Комплекс симптомов, которые наблюдаются у меня, связан с тягой ко всему искаженному, несовершенному, дефектному, ущербному. Меня влекут погрешности в деле творения, небрежность форм, тупиковые пути. То, что по каким-то причинам осталось в зачаточном состоянии или, напротив хватило через край. Все неправильное, слишком маленькое или слишком большое, перезревшее или недоразвитое, чудовищное и отталкивающее. Формы, не ведающие симметрии, множащиеся, прирастающие по бокам, ветвящиеся или, наоборот, отказавшиеся от разнообразия в пользу единства. Меня не интересуют события повторяющиеся, учтенные статистикой, обряды, вызывающие на лицах участников довольные фамильярные улыбки. Моя чувствительность носит характер тератологический [6] , монструозный. Меня не оставляет мучительная уверенность, что именно здесь выплескивается на поверхность и обнаруживает свою природу истинное бытие. Внезапное, случайное оголение. Стыдливое «чпок», краешек нижней юбки, выглядывающий из-под тщательно заутюженных складок. Уродливый металлический каркас, внезапно показывающийся из-под бархатной обивки, извержение пружины плюшевого кресла, бесстыдно обнажающее иллюзорность любой мягкости.
Кунсткамера
Я никогда не была любительницей художественных галерей и, будь моя воля, охотно променяла бы их на кунсткамеры, где собрано и выставлено редкое и неповторимое, диковинное и жутковатое. Бытующее в тени сознания и исчезающее из поля зрения, стоит обратить на него взгляд. Да, я наверняка страдаю этим проклятым синдромом. Меня привлекают не те коллекции, что экспонируются в центре города, а скромные больничные собрания, зачастую перенесенные в подвал как недостойные солидных витрин и выдающие сомнительные пристрастия прежних собирателей. Саламандра о двух хвостах в овальной банке, мордочкой кверху, ожидающая Судного дня, когда воскреснут наконец все препараты на свете. Почка дельфина в формалине. Череп овцы, аномалия чистой воды, двойной набор глаз, ушей и ртов, прекрасный, словно лик многозначного древнего божества. Человеческий плод, украшенный бусами и снабженный каллиграфической подписью: «Fetus Aethiopis 5 mensium» [7] . Годами коллекционируемые капризы природы, двуглавые и безголовые, так и не рожденные, сонно плавающие в растворе формальдегида.

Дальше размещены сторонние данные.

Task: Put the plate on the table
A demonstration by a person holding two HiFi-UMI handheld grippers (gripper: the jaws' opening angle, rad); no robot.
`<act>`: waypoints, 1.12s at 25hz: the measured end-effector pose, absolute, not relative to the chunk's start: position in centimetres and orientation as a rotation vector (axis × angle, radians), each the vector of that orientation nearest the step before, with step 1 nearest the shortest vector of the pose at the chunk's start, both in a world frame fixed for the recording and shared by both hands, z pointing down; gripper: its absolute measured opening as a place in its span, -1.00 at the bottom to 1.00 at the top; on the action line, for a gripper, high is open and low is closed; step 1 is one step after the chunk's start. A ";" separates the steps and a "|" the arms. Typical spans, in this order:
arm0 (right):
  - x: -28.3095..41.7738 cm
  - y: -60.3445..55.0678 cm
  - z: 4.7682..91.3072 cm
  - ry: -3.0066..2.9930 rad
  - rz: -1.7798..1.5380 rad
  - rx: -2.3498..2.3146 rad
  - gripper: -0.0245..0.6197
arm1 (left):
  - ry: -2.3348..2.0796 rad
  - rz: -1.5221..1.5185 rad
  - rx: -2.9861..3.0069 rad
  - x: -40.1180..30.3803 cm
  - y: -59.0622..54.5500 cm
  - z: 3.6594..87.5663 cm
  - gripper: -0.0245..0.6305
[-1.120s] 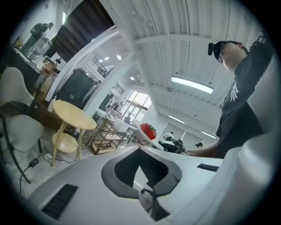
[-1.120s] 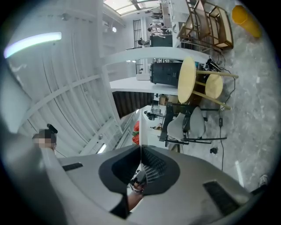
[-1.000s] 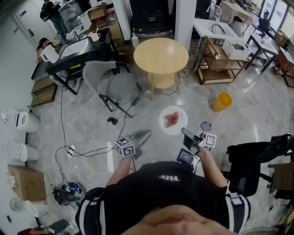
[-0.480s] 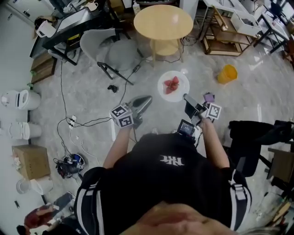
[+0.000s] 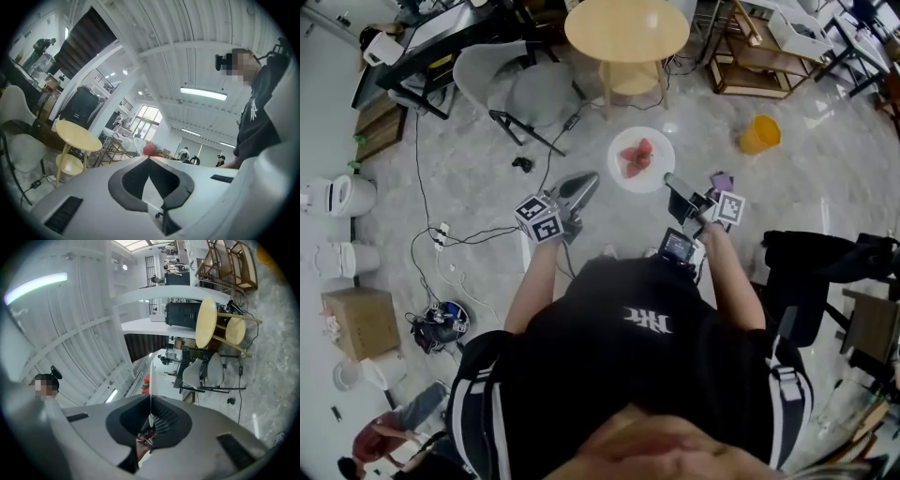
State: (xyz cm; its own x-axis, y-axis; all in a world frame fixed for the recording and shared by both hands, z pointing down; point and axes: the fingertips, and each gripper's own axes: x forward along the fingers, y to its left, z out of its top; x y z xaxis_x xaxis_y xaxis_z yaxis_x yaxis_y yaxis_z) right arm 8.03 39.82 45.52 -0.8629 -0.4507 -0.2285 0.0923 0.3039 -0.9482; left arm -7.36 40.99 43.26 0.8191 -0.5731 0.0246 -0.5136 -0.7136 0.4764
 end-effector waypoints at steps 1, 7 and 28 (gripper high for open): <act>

Или случай Cephalothoracopagus Monosymmetro [8] , по сей день экспонируемый в музее в Пенсильвании: патологическая морфология плода с одной головой и двумя телами опровергает основы логики 1 = 2. И, наконец, трогательный домашний кулинарный препарат: яблоки урожая 1848 года, спящие в спирту, все диковинные, необычной формы, видимо, кто-то решил, что эти казусы заслуживают бессмертия и что вечно пребудет лишь уникальное.
Именно к этому я терпеливо продвигаюсь в своих странствиях, выискивая просчеты и осечки творения.
Я научилась писать в поездах, отелях и залах ожидания. На откидном столике в самолете. Я делаю пометки под столом во время обеда или в туалете. Пишу на музейной лестнице, в кафе, в машине, припаркованной на обочине. Записываю на клочках бумаги, в блокнотах, на почтовых открытках, на ладони, на салфетках, на полях книг. Чаще всего это короткие фразы, сценки, но иногда и выдержки из газет. Бывает, соблазнившись какой-нибудь выхваченной из толпы фигурой, я меняю свой маршрут и некоторое время следую за этим человеком, готовясь начать повествование. Метод хороший, я его совершенствую. С каждым годом мне, как всякой женщине, все больше помогает возраст — я сделалась невидима, прозрачна. Могу двигаться подобно привидению, заглядывать через плечо, подслушивать, как люди ссорятся, и наблюдать, как они спят, подложив под голову рюкзак, как разговаривают, не догадываясь о моем присутствии, только шевеля губами, формулируя слова, которые я собираюсь произнести от их имени.